Prompt Caching (Context Caching)¶

Large language models charge for the number of tokens processed. In use cases like code analysis or iterative questioning over huge documents, sending the identical, massive context payload repeatedly incurs significant latency and token costs.

The ADK leverages Context Caching (currently supported natively by Gemini models) to cache massive contexts securely server-side.

Enabling Prompt Caching¶

To enable prompt caching for an agent, simply provide a ContextCacheConfig to your LlmAgentConfig. The ContextCacheRequestProcessor will dynamically evaluate the conversational history. If the context meets the caching criteria (min tokens), it builds a cache request; if the context was recently cached, the model leverages the stored payload without reprocessing the tokens.

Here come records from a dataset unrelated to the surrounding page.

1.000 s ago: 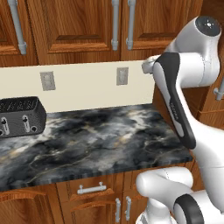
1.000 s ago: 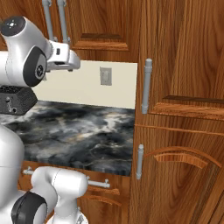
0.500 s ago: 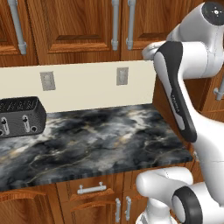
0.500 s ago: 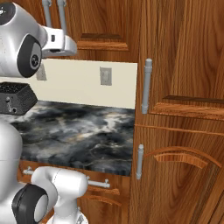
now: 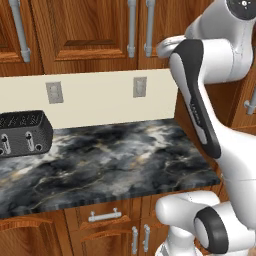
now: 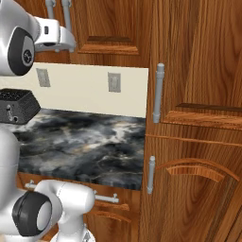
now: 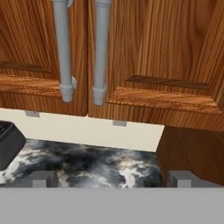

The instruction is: Move the bowls from the cabinet to the plates on the dining table.

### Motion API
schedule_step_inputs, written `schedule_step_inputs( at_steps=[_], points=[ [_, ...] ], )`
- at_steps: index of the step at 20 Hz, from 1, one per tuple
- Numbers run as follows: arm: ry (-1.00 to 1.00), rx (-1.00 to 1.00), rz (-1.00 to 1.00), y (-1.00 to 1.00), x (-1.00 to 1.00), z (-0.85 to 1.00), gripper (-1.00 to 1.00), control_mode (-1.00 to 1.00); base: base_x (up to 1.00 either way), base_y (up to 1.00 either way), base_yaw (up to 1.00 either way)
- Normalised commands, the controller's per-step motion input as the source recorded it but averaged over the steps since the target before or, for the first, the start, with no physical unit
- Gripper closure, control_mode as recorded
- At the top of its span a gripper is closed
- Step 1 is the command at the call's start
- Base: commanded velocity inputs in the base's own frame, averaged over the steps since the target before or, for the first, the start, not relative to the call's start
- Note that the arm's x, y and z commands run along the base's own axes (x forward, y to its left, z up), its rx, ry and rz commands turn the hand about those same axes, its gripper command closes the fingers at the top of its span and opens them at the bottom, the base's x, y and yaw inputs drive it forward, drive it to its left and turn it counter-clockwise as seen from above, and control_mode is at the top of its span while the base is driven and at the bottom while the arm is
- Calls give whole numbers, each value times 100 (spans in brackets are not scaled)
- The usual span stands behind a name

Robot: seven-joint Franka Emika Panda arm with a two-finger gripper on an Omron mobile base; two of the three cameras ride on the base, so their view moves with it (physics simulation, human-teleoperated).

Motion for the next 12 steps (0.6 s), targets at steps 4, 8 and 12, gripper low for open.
schedule_step_inputs(
  at_steps=[4, 8, 12],
  points=[
    [-9, 0, 0, 5, 0, 13, -100, -100, 0, 0, 0],
    [-10, 0, 0, 0, 0, 8, -100, -100, 0, 0, 0],
    [-8, 0, 0, 0, 0, 1, -100, -100, 0, 0, 0]
  ],
)
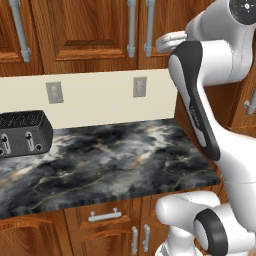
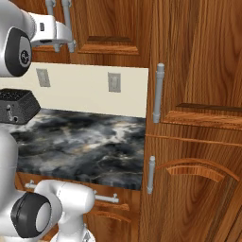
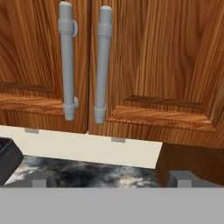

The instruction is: Move the bowls from the cabinet to the plates on the dining table.

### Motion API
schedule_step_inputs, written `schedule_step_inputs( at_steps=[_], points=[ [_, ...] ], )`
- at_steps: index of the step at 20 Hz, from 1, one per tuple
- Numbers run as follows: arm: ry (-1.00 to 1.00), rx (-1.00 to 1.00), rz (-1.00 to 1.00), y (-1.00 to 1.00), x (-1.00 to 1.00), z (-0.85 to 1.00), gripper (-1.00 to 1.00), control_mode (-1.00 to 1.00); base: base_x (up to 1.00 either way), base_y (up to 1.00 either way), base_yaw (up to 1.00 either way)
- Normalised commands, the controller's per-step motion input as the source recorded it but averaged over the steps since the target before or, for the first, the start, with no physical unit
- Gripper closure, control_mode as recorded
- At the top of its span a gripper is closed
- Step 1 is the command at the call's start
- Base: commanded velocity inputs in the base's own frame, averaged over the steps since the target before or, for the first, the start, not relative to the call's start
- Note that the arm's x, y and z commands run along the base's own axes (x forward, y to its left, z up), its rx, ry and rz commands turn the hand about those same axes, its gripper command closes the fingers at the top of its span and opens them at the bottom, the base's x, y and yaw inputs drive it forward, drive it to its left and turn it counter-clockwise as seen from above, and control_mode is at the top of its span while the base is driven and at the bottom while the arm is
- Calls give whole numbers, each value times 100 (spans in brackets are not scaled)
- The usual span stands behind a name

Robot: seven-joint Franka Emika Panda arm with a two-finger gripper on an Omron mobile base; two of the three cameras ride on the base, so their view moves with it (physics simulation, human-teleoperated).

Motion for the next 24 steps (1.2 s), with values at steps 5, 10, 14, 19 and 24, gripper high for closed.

The cache implementation relies on cryptographic SHA-256 fingerprinting. The ADK calculates a fingerprint of your agent's system instruction, available tools, and the message history. If a matching fingerprint is found in your session's event history, the ADK automatically intercepts the request and injects the cache_name into the LLM payload, skipping the redundant upload.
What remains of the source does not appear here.